Shadow Home Secretary David Davis has promised that an incoming Conservative Government would delay the new laws allowing 24-hour drinking in licensed premises until after the problem of binge drinking has been solved. This would involve a policy of zero tolerance by the police and the granting of powers to local authorities to deal with problem premises.
It would be up to local councils to decide if there were already enough bars or pubs in any given neighbourhood and to limit the number of them in areas which were clearly prone to trouble.

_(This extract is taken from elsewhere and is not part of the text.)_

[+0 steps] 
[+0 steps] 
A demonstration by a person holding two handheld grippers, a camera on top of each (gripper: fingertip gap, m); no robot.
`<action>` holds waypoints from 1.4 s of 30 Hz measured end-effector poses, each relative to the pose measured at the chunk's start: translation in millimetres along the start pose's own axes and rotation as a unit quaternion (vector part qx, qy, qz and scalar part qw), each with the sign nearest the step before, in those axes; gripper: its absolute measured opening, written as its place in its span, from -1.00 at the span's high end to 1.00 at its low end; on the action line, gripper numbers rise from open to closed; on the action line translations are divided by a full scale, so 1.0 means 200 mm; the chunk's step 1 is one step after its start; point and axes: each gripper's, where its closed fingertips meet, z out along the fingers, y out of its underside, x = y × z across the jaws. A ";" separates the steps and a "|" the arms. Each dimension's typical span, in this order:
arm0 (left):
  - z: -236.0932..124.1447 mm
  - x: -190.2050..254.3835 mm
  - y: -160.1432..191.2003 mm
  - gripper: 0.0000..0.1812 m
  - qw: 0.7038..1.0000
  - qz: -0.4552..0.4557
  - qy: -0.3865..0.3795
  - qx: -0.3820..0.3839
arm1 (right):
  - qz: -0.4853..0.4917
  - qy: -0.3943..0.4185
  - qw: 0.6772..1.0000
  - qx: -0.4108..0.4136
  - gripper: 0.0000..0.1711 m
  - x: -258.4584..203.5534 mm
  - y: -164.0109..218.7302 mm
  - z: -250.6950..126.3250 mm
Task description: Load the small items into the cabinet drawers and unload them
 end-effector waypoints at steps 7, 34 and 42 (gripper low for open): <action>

One of the Government's own advisors has accused it of suppressing evidence from its own reports which damaged the case for extending licensing hours, saying:
"The more a country drinks, the bigger its problems are. All the evidence suggests that in order to reduce the harm caused by alcohol you have to reduce the availability and increase the price, which probably isn't politically very acceptable."
A Judge recently deplored the role of drink and drugs in creating
"ugly urban savages"
and making
"towns of England revolting and dangerous places at night".
A professor of addiction studies has demanded the immediate abandonment of plans for 24-hour drinking.
Most telling of all, the Chief Constable of Nottinghamshire has ridiculed the Government's analysis as nothing more than a promised land of happy drinkers raising their glasses over hours of relaxed chit-chat and parting company peacefully at 4 am with quiet goodnights and friendly waves to the local bobby
Genuine deterrents and punishments are needed.